What is required.
Restate word for word the lines that begin the listing and end with the line holding "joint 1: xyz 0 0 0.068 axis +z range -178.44".
● ● ● ● ●
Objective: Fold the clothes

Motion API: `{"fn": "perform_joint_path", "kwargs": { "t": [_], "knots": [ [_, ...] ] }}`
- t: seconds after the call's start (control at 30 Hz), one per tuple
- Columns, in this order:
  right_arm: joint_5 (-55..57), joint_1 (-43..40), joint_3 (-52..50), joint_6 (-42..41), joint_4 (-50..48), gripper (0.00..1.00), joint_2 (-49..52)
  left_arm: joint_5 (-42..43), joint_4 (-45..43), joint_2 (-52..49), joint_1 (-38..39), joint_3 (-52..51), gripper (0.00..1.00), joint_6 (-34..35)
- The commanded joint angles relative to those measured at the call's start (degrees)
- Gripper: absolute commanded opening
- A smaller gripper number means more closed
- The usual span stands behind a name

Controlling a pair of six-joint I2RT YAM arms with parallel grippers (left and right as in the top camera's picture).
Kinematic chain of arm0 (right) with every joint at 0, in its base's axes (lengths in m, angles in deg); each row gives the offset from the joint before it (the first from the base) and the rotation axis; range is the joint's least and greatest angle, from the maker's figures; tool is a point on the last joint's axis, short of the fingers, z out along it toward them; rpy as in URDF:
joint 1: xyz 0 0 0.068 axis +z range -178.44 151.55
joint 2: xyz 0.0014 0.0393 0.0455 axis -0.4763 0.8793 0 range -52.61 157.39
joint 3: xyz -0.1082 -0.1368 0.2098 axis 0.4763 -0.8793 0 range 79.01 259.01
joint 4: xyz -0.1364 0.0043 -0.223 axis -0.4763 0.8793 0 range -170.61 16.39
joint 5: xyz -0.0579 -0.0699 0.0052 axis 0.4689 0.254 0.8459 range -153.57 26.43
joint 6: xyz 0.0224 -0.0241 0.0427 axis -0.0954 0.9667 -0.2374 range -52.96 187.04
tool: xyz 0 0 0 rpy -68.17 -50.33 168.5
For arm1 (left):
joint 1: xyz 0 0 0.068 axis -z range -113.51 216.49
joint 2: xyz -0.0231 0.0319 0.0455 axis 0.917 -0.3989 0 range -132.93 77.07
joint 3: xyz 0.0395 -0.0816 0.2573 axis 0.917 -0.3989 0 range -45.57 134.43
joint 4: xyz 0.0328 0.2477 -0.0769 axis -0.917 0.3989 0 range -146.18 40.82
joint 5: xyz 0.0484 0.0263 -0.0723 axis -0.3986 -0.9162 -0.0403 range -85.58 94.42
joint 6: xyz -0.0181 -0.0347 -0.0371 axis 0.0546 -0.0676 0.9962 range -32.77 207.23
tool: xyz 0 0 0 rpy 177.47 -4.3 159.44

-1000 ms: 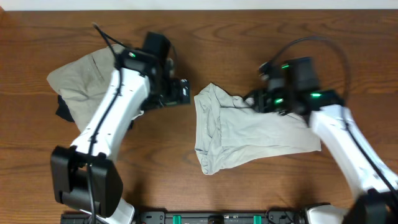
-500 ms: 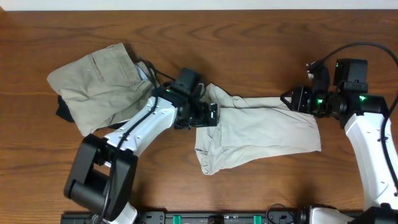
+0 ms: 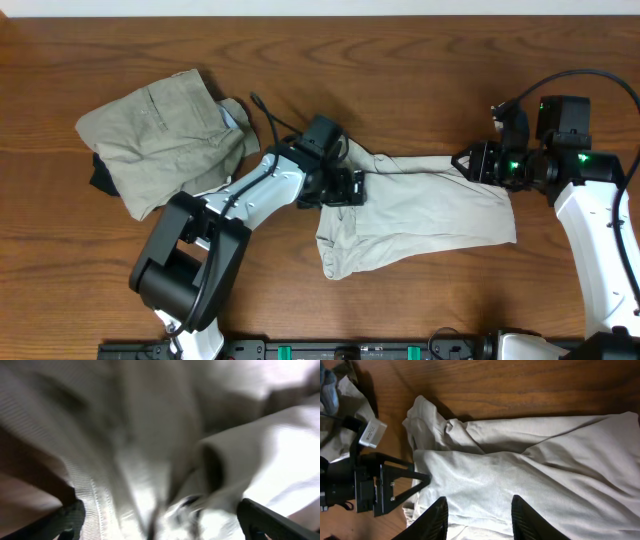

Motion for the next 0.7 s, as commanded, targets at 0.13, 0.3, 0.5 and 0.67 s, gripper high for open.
{"fn": "perform_joint_path", "kwargs": {
  "t": [0.13, 0.3, 0.5, 0.67],
  "knots": [
    [1.7, -0.4, 0.0, 1.3, 0.2, 0.40, 0.1, 3.4, -2.1, -3.3, 4.0, -1.5, 0.67, -0.2],
    [1.8, -0.4, 0.0, 1.3, 0.9, 0.40, 0.1, 2.3, 1.6, -2.2, 3.7, -0.9, 0.06, -0.6],
    [4.5, -0.4, 0.0, 1.3, 1.6, 0.40, 0.1, -11.3, 20.2, 4.2, -0.3, 7.1, 0.06, -6.7],
    [4.7, -0.4, 0.0, 1.3, 0.8, 0.39, 0.1, -20.4, 35.1, 7.4, -2.2, 19.8, 0.06, -14.8]
  ]
}}
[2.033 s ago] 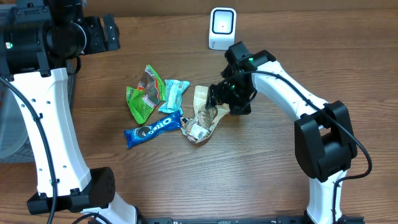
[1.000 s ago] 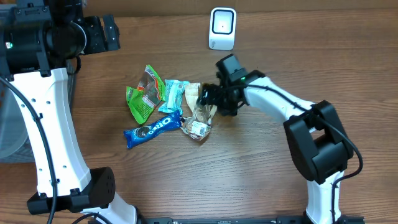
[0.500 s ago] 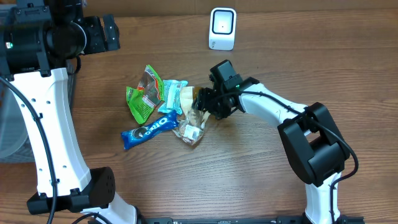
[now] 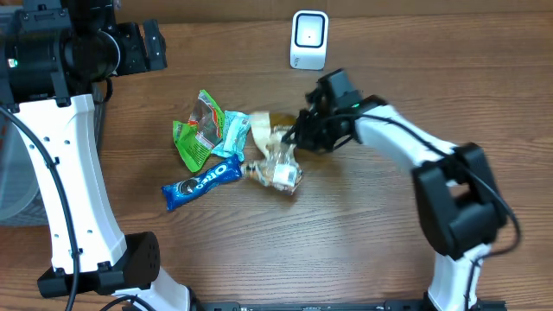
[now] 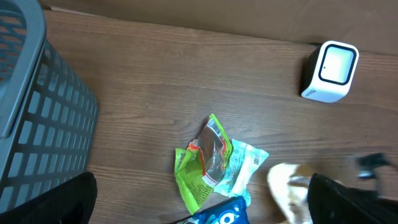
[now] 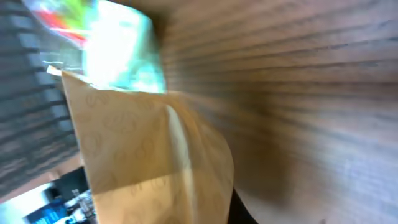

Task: Scan the item barcode
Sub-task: 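Lift the gold pouch and hold it up to the white scanner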

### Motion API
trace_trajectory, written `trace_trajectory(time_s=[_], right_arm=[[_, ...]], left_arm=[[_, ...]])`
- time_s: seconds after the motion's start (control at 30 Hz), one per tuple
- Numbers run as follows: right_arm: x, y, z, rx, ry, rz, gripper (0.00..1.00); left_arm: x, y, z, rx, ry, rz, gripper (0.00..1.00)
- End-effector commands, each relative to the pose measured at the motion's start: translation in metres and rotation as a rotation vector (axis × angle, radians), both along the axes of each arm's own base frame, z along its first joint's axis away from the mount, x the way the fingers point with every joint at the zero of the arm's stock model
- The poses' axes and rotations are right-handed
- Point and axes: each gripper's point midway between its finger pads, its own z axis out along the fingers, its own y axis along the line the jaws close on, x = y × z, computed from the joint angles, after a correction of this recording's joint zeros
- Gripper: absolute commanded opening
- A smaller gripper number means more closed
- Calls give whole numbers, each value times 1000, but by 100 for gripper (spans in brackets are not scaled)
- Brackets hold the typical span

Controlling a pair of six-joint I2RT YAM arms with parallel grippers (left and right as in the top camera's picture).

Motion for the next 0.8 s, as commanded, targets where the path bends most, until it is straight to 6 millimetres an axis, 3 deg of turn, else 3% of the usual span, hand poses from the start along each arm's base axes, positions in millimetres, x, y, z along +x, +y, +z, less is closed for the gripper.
trace_trajectory(time_s=[0.0,0.17,0.3,0.47,0.77], right_arm=[[17,-11,137,184,-182,-46,4],[22,-46,217,222,-295,-157,4],[28,-67,262,235,-355,-238,4],[36,-71,284,250,-382,-295,4],[69,-88,341,270,-596,-459,4]], left_arm=[[2,1,-2,-2,4,11,100],[2,1,-2,-2,4,11,100],[2,1,-2,-2,4,11,100],[2,1,-2,-2,4,11,100],[2,1,-2,-2,4,11,100]])
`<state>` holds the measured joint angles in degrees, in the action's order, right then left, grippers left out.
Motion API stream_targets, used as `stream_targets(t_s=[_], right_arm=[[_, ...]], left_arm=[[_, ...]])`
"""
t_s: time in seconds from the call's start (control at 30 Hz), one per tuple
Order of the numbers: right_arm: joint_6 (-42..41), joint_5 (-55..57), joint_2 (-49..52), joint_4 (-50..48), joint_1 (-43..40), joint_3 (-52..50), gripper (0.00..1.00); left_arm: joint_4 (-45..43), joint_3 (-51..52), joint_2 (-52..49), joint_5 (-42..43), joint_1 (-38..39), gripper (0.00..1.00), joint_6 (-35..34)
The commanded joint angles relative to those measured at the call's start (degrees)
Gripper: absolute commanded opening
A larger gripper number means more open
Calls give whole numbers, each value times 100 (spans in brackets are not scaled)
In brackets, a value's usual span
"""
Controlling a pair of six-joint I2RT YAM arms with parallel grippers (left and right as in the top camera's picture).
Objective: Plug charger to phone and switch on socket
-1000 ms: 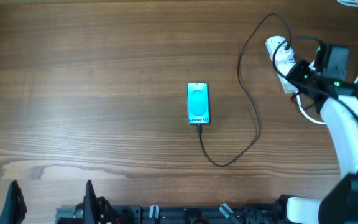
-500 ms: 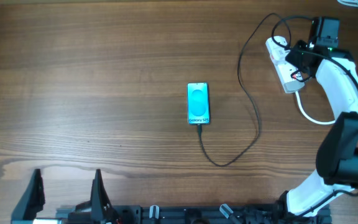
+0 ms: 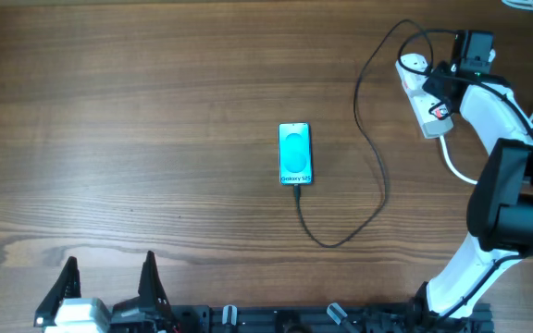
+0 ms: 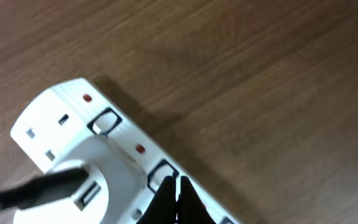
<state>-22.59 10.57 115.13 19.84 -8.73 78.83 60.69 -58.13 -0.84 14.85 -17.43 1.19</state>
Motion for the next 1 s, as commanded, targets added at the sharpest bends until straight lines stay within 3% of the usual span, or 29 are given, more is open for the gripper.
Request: stream_targets(t_s=[0.0, 0.97], right_arm=[[157, -195, 251, -175, -24, 109, 5], [155, -621, 789, -260, 39, 98, 5]], left_arm=[[7, 7, 57, -85, -48, 100, -11], [7, 7, 57, -293, -48, 100, -13]])
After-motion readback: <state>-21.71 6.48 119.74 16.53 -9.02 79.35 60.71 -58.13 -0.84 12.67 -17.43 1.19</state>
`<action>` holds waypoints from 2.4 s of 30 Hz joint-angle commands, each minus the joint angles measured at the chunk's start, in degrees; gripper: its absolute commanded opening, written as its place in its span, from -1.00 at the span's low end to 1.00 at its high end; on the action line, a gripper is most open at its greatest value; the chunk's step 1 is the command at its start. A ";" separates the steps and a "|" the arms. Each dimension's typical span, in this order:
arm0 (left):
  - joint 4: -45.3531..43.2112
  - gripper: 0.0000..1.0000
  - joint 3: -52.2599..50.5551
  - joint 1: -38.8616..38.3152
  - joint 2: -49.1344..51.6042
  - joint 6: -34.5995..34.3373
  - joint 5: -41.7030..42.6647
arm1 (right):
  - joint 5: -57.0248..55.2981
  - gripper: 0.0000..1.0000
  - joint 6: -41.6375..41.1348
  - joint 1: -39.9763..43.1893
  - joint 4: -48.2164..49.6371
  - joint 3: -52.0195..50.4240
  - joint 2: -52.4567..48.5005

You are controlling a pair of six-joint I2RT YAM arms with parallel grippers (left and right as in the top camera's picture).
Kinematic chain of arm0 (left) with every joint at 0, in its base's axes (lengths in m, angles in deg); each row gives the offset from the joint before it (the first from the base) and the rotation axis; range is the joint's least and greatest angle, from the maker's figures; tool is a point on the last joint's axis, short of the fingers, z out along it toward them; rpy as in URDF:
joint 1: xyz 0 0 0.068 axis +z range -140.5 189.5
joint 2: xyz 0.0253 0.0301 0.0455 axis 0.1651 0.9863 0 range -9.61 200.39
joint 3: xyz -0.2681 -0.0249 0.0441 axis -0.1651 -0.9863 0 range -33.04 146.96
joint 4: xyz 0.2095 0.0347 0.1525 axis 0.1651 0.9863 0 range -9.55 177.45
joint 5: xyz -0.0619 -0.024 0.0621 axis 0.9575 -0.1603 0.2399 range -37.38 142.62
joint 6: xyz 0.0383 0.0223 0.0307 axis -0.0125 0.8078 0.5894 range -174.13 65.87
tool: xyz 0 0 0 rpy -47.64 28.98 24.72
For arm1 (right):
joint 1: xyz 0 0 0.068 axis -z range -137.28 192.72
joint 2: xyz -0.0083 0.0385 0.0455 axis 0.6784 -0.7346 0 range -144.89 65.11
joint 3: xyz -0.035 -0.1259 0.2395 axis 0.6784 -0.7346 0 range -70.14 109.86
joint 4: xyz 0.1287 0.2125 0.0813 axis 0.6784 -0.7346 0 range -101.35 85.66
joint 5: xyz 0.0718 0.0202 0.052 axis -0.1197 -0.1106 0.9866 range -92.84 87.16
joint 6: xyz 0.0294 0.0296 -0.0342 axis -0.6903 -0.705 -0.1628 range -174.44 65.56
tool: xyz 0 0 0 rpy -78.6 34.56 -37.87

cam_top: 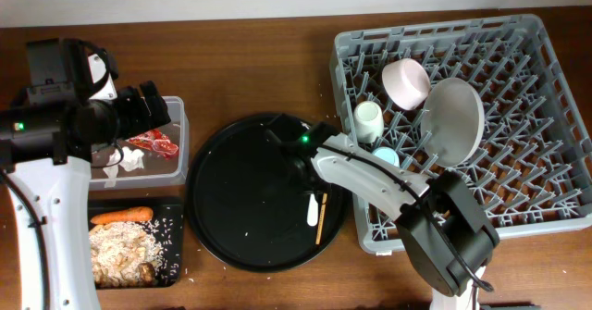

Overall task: Sort waste into correct bins and load items into the dishwasher rack
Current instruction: 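Reach the right gripper to the white fork on the round tray and grasp it, then carry the white fork to the rack's front edge and drop it in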

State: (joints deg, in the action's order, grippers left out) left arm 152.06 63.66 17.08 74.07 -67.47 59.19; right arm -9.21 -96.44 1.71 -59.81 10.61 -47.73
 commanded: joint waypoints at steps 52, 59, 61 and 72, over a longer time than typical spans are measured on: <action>0.07 0.99 0.85 0.15 -0.76 -0.74 -0.61 | 2.73 -0.92 11.85 3.21 -12.81 16.50 3.52; 0.07 0.99 0.83 0.15 -0.76 -0.74 -0.59 | 7.52 -0.92 23.41 11.63 -21.35 20.96 5.31; 0.07 0.99 0.85 0.15 -0.76 -0.74 -0.59 | 7.58 -0.92 24.04 13.51 -23.50 20.96 5.35; 0.07 0.98 0.85 0.15 -0.76 -0.74 -0.59 | 7.10 -0.92 32.20 28.63 -31.34 20.96 5.40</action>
State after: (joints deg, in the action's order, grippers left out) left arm 152.06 63.66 17.08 74.07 -67.47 59.17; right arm -2.28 -66.71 26.60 -90.69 30.39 -44.12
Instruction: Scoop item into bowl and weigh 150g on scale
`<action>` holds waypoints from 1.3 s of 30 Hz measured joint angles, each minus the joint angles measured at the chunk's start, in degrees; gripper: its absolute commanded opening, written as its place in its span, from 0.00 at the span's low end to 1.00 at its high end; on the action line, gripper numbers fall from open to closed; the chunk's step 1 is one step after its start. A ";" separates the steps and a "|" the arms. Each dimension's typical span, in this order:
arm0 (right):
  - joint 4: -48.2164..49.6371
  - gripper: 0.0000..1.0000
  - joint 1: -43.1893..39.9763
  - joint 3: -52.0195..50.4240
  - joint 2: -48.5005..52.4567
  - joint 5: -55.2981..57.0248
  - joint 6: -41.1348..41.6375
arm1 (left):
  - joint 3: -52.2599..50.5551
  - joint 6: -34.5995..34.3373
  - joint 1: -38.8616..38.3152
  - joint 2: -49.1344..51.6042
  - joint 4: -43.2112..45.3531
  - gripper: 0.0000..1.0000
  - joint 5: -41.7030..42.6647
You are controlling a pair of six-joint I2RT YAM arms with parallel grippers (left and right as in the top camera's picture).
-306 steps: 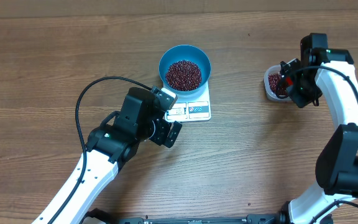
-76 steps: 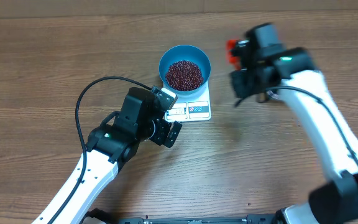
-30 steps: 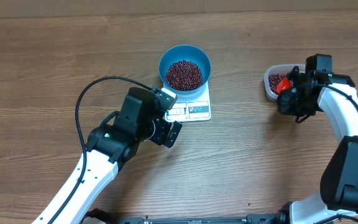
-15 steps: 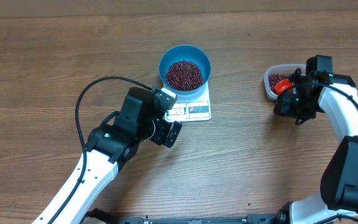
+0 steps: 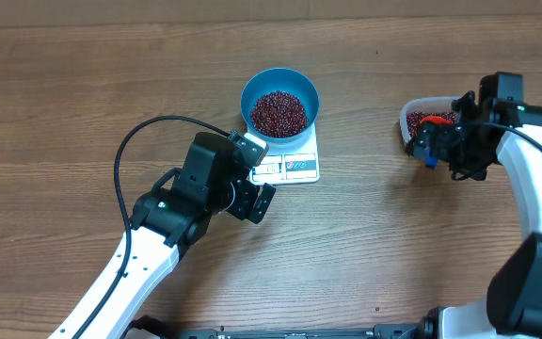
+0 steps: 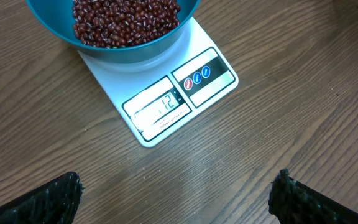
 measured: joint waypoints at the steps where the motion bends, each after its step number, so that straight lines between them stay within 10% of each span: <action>1: -0.44 1.00 0.00 0.26 -1.01 -0.31 0.61 | 0.00 0.00 0.00 0.00 0.02 1.00 0.00; 9: -3.10 1.00 -0.02 1.18 -15.37 -7.78 8.31 | 0.00 0.00 0.00 0.00 0.02 1.00 0.00; 13: -3.37 0.71 0.02 1.79 -17.90 -14.14 9.75 | 0.00 0.00 0.00 0.00 0.00 1.00 0.00; 27: 2.75 0.72 1.95 -9.11 -17.38 0.68 53.94 | 0.00 0.00 0.00 0.00 0.00 1.00 -0.02; 39: 14.97 0.79 3.17 -19.04 -17.20 4.61 63.95 | 0.00 0.00 0.00 0.00 0.00 1.00 0.00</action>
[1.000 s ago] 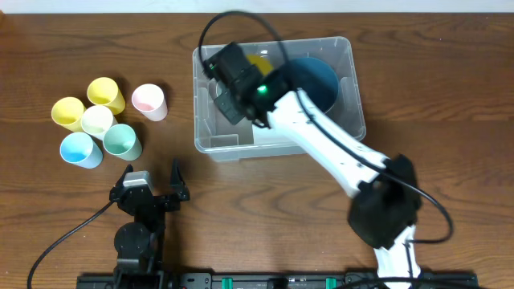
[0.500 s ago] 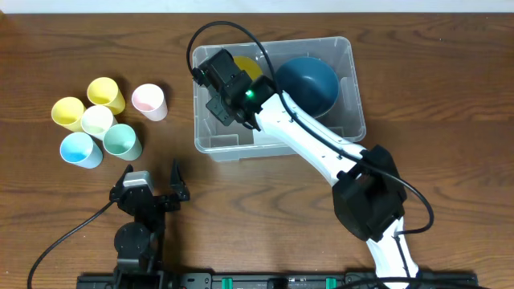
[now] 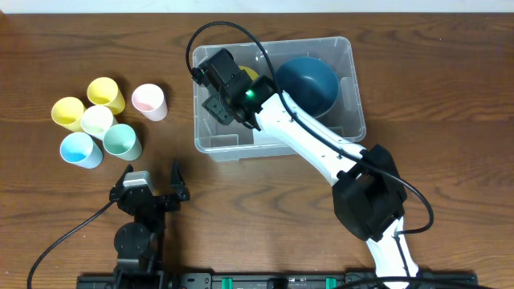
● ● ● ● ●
Result.
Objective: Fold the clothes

Motion API: `{"fn": "perform_joint_path", "kwargs": { "t": [_], "knots": [ [_, ...] ] }}`
- t: seconds after the call's start (control at 30 Hz), one per tuple
- Columns, in this order:
  right_arm: joint_5 (-55..57), joint_1 (-43..40), joint_3 (-52..50), joint_6 (-42..41), joint_4 (-50..48), gripper (0.00..1.00), joint_2 (-49..52)
  left_arm: joint_5 (-42..43), joint_4 (-45..43), joint_2 (-52..49), joint_1 (-38..39), joint_3 (-52..51), gripper (0.00..1.00), joint_6 (-34..35)
- The commanded joint angles relative to those measured at the call's start (degrees)
- Gripper: absolute commanded opening
- A smaller gripper number means more closed
- The usual span stands behind a name

Controlling a pair of six-joint I2RT YAM arms with parallel grippers (left and right as in the top camera's picture).
Kinematic chain of arm0 (right) with every joint at 0, in its base's axes (lengths in m, angles in deg); each row gives the offset from the joint before it (the first from the base) and the rotation axis; range is the joint's least and greatest angle, from the maker's figures; tool is a point on the last joint's axis, short of the fingers, z out along it toward them; rpy as in URDF:
joint 1: xyz 0 0 0.068 axis +z range -178.44 151.55

The answer is finished.